The result of our neurophysiology study suggested that there is a hetereogeneous and rich representation of goal information in the NAcc during goal-approach behavior. The next step in the design of the Actor-Critic was to transform this neural representation into a scalar evaluative feedback error signal for adaptation of the Actor. As in the conventional Actor-Critic learning, both the negative and positive reinforcement are required for training the Actor. Extracting the positive and the negative components of evaluative feedback is supported by both our observations here and in the literature with respect to representation of reward and aversion prediction [44].

B. Convergence of the Actor-Critic during environmental changes

One of the primary advantages of the Actor-Critic architecture is that it is designed to symbiotically adapt with the user during environmental changes. The goal here is to perform simulated closed-loop experiments will be to determine how the Actor-Critic model performance is affected when a new target (unforeseen to the user) is introduced to the behavioral workspace. The addition of new targets is a common occurrence in the activities of daily life and it is expected that with each new target there are unseen aspects of the control scheme that need to be learned and the process will take time.

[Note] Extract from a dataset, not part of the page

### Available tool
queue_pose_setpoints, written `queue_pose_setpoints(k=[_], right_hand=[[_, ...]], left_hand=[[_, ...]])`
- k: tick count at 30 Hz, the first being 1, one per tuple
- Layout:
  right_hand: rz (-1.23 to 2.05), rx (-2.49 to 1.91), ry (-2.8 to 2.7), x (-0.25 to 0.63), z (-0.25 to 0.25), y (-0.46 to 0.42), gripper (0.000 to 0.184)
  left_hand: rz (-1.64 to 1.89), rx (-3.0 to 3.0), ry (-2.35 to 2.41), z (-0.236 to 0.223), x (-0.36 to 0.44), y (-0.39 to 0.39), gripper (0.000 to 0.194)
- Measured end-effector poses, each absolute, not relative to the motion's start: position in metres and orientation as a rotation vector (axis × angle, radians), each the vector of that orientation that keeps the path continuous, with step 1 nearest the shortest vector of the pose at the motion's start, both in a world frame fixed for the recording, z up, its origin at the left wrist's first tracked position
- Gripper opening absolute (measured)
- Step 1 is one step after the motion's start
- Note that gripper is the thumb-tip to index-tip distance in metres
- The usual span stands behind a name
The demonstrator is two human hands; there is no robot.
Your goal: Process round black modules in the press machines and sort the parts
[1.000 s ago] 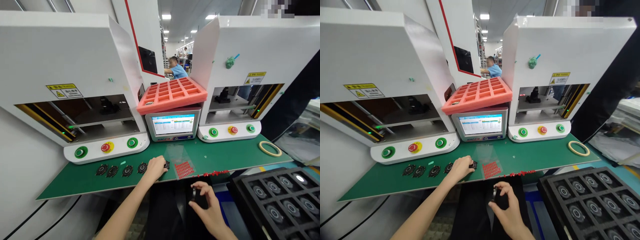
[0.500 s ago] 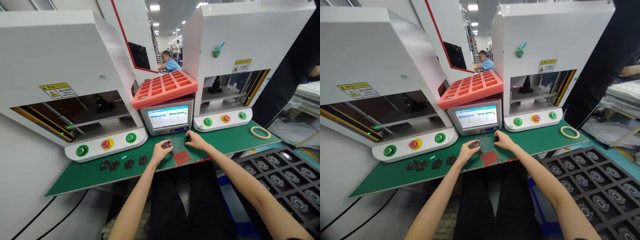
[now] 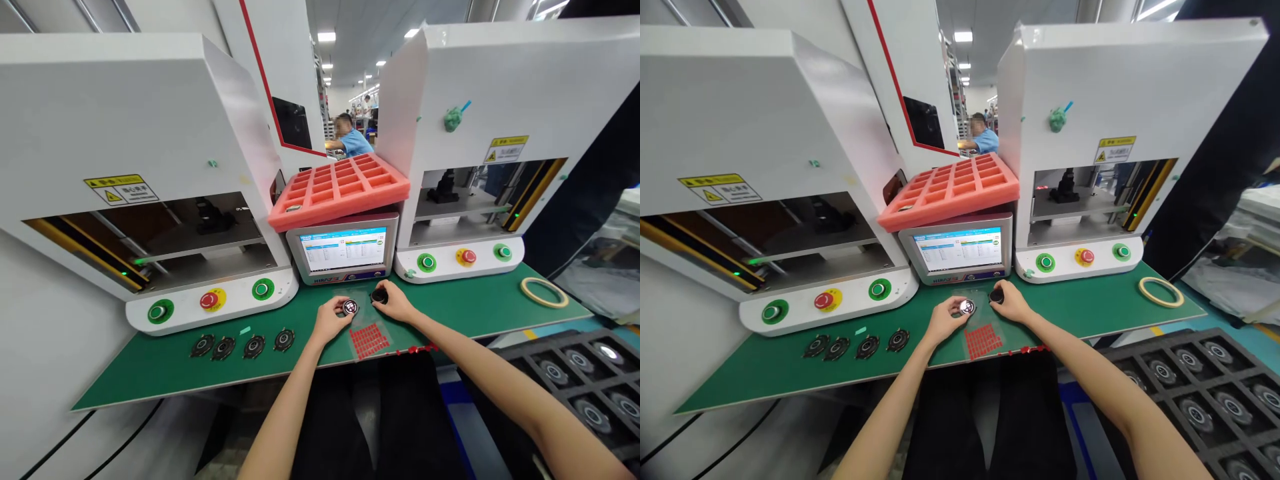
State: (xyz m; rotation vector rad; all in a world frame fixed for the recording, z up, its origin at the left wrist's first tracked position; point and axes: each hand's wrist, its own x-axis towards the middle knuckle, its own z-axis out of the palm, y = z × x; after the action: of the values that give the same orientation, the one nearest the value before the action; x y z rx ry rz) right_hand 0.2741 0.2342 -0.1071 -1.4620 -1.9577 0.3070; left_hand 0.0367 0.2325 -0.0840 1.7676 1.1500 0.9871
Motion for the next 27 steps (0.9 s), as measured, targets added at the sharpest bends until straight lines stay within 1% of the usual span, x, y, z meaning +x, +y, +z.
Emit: queue_pose_setpoints(k=[8, 13, 16, 19, 25, 27], right_hand=[[0.260, -1.429, -1.981, 0.268, -0.100, 0.236, 0.033], [0.280, -1.491, -1.992, 0.262, -0.084, 0.231, 0.029], [0.306, -1.508, -2.014, 0.268, -0.082, 0.239, 0.036], [0.326, -1.499, -2.022, 0.272, -0.083, 0.244, 0.036], [0.356, -1.459, -2.015, 0.271, -0.082, 0.242, 0.033], [0.363, -1.459, -2.003, 0.271, -0.081, 0.242, 0.033]], left_hand=[[1.000, 1.911, 1.193, -0.086, 0.036, 0.236, 0.029], [0.935, 1.986, 1.206, -0.089, 0.031, 0.236, 0.041], [0.866, 2.218, 1.354, -0.093, 0.033, 0.245, 0.045], [0.756, 2.362, 1.433, -0.092, 0.038, 0.248, 0.048], [0.599, 2.389, 1.475, -0.085, 0.041, 0.243, 0.051], [0.622, 2.393, 1.462, -0.087, 0.041, 0.245, 0.050]])
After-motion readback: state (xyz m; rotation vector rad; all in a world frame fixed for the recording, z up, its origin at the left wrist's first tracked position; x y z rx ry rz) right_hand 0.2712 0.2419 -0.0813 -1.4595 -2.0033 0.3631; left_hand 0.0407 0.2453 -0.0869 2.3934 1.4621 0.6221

Because the Actor-Critic learns on-line and can respond to changes (unlike static BMIs which learn from a training set), we will test the condition where the navigation of robot to a new target will require the selection of a new action (or action set) to be learned to reach the new target. The new target will be located outside the space spanned by the previously leaned control policy therefore the IA will not be able to reach the new target without the learning to acquire this new action set. The experimental approach was designed to introduce a perturbation to the BMI control paradigm so that the performance difference could be measured. In this section, we specifically focus on an important question regarding the applicability of BMI in daily life activities. How does learning a new task affect the previously learned functional mapping for BMI control?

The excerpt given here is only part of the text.